İlk gençlik yıllarımdan beri hayalimde olan bu yolculuğu tek başıma değil de hemşiremle birlikte gerçekleştirme düşüncesi, bu hayalimi son yıllarda biraz daha şekillendirip somutlaştırmıştı. Anlatmakta zorlanacağım bu partnerliğin nedeni kabaca yaş aldıkça bir tür “zen birliğine” adım atmış olmamız dolayısıyla kafamdaki Hindistan ve Nepal kurgusunda hemşiremin yan yana olmak isteyeceğim insan olmasında yatıyor. Nasıl insanlar olduğumuzu anlatacak değilim, sadece birbirine zıt karakterlere ama aynı görgüye ve ortak değerlere sahip olduğumuzu söyleyebilirim. Yolculukname sayfalarındaki duygular ve düşünsel dışa vurumlar arasında ilerlerken tek başına yapılmayacak bir seyahat için ideal partnerlerin nasıl olabileceğine dair de bir fikir edinebileceğinizi düşünüyorum.
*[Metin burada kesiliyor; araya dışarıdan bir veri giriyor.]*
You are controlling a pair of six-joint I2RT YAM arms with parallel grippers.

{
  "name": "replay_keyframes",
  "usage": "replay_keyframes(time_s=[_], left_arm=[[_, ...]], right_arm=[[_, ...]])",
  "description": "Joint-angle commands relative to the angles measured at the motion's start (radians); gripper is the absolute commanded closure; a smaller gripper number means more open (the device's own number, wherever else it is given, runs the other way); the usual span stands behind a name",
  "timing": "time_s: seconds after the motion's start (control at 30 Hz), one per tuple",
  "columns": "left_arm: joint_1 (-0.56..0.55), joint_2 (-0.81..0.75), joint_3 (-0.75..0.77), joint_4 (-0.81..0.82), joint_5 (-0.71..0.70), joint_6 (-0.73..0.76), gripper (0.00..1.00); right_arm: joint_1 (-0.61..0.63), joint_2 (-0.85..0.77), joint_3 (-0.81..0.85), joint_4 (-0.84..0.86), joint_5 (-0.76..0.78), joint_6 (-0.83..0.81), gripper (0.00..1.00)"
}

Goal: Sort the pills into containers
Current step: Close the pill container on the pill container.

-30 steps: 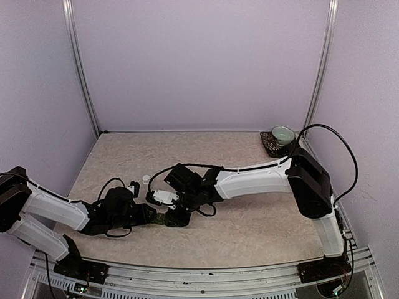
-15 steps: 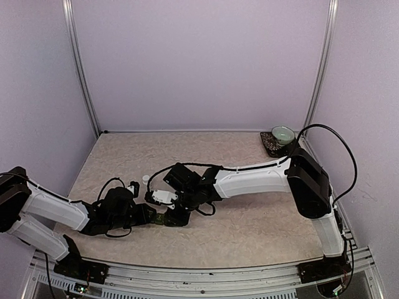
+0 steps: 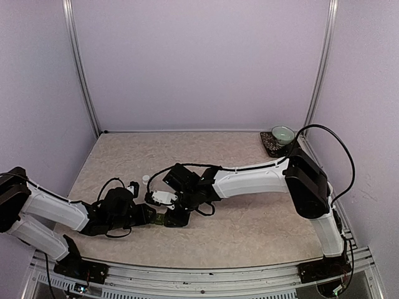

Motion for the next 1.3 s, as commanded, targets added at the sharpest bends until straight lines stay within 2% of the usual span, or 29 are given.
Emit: replay_keyframes(time_s=[0.0, 0.5, 1.0, 1.27], left_arm=[[-0.01, 0.006, -0.029, -0.071, 0.009, 0.002, 0.69], [-0.013, -0.01, -0.04, -0.058, 0.009, 0.004, 0.69], [-0.03, -0.118, -0.094, 0.002, -0.007, 0.041, 0.69], [-0.055, -0.138, -0.092, 0.018, -0.012, 0.052, 0.69]], right_arm=[[0.0, 0.044, 0.058, 0.002, -0.012, -0.008, 0.63], [-0.007, 0.117, 0.108, -0.042, 0.014, -0.001, 0.64], [-0.015, 0.164, 0.147, -0.108, -0.018, -0.002, 0.64], [-0.015, 0.185, 0.197, -0.156, 0.039, -0.015, 0.64]])
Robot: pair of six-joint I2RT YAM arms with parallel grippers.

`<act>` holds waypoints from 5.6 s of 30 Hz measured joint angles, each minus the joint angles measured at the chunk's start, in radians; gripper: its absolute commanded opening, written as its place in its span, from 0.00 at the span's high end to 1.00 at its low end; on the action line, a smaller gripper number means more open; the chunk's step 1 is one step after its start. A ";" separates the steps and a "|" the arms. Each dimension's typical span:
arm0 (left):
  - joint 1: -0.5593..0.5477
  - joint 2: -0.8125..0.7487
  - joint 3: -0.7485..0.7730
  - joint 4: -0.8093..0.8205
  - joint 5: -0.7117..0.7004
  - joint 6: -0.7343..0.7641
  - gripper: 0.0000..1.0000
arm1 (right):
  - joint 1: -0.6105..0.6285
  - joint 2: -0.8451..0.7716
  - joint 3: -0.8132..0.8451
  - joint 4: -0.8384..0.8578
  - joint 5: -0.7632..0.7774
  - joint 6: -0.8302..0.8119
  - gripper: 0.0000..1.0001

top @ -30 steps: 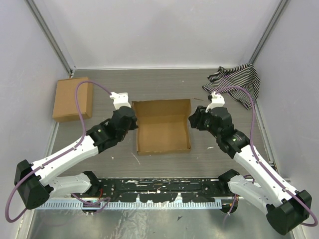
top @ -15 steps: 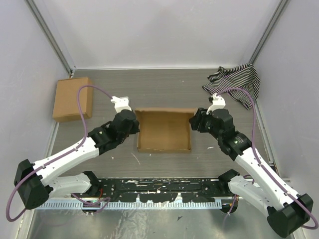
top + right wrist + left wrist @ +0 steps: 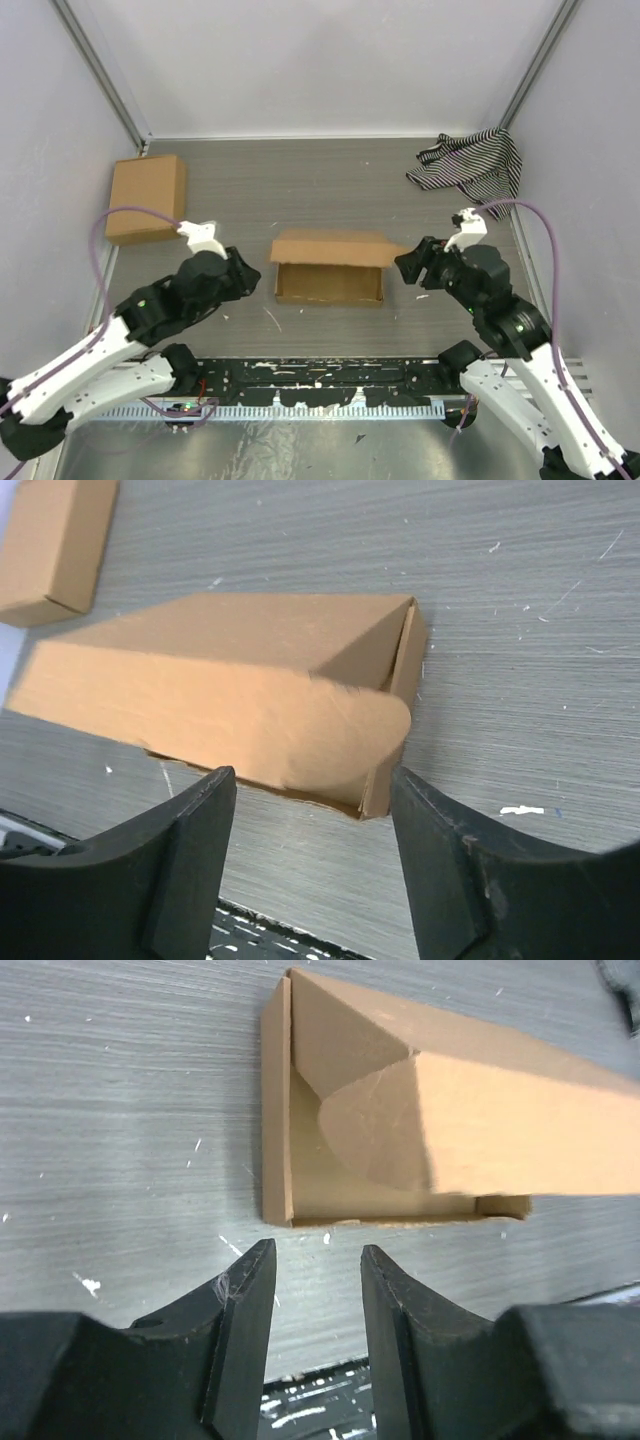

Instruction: Fold the paper box

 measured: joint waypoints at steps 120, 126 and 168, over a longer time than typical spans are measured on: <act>0.343 0.694 -0.015 0.587 0.307 0.293 0.06 | -0.110 0.660 -0.185 0.584 -0.288 -0.064 0.07; 0.343 0.728 -0.019 0.587 0.312 0.293 0.10 | -0.092 0.678 -0.185 0.584 -0.270 -0.084 0.10; 0.349 0.721 0.016 0.473 0.488 0.253 0.55 | 0.006 0.727 -0.113 0.444 -0.169 -0.083 0.42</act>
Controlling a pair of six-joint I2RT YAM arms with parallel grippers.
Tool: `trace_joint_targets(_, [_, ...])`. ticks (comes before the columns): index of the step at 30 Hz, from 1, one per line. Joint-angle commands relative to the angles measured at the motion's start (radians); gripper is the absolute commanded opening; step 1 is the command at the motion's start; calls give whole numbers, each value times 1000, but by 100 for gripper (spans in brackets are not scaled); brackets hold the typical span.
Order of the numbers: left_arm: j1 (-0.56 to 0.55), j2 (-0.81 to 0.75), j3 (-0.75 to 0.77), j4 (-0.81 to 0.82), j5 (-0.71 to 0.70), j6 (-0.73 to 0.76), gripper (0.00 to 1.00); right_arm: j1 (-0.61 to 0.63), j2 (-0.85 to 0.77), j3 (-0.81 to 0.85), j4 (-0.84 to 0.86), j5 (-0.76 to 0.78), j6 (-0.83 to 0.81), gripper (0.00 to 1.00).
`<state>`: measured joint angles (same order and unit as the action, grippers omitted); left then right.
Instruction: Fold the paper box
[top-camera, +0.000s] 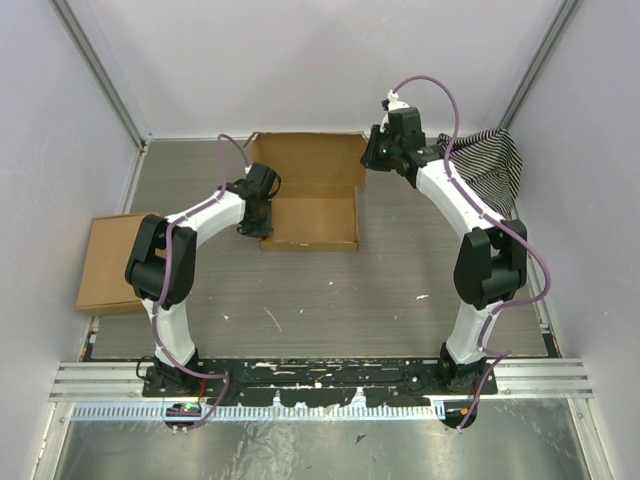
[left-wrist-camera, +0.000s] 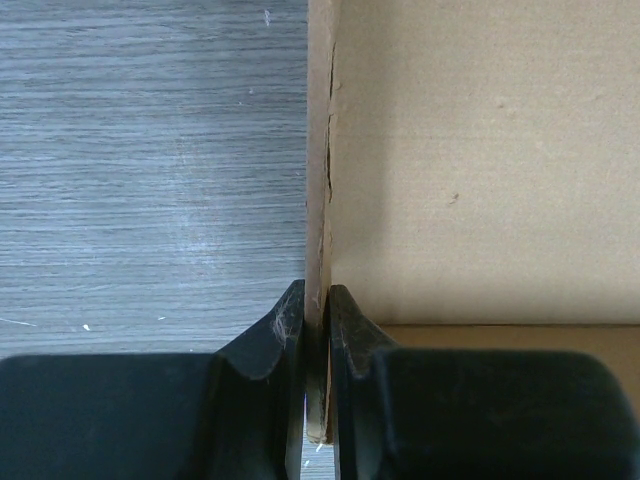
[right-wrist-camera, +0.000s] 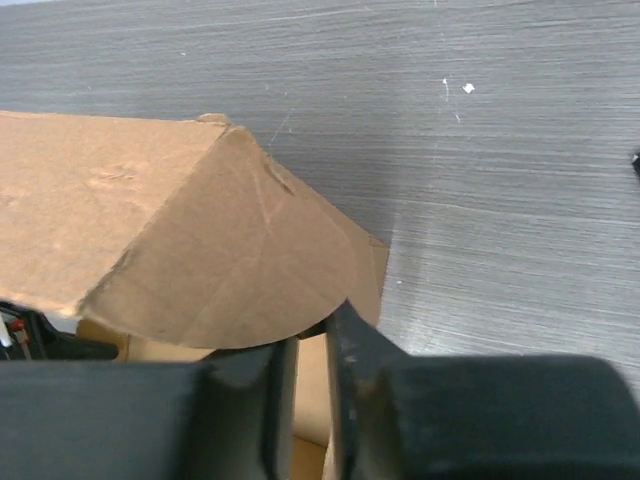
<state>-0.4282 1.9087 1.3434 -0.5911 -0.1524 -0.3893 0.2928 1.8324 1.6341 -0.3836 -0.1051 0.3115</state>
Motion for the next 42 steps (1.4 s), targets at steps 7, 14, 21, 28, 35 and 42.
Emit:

Gitmeden önce yüzeysel bilgiler dışında fazla bilgi sahibi olmadığım Hindistan hakkında bir kitap aradım ve Modern Hindistan’ın Kısa Tarihi (1) adlı bir kitaba denk geldim. Beğenerek okudum ve bu ülkenin tarihi ve kültürü hakkında özellikle de Britanya sömürge dönemiyle ilgili değerli bilgiler edindim. İkinci olarak Halide Edib Adıvar’ın Hindistan’a Dair (2) adlı kitabını okudum. Okuduğum en iyi yolculuk kitaplarından biriydi diyebilirim, bana oldukça derin ve önyargısız geldi. Görüşlerinin hepsine katılmamakla birlikte, Halide Edib Adıvar, bağımsızlık yolunda ilerleyen Hindistan’a 1935’te yaptığı yolculuğu anlattığı bu kitabında dışarıdan ama aynı zamanda tanıştırdığı şahsiyetler bakımından içeriden, neredeyse tarafsız bir bakış sunmuş. Mükemmel Türkçesi için bile okunmaya değer. Bu kitabı herkese tavsiye ederim.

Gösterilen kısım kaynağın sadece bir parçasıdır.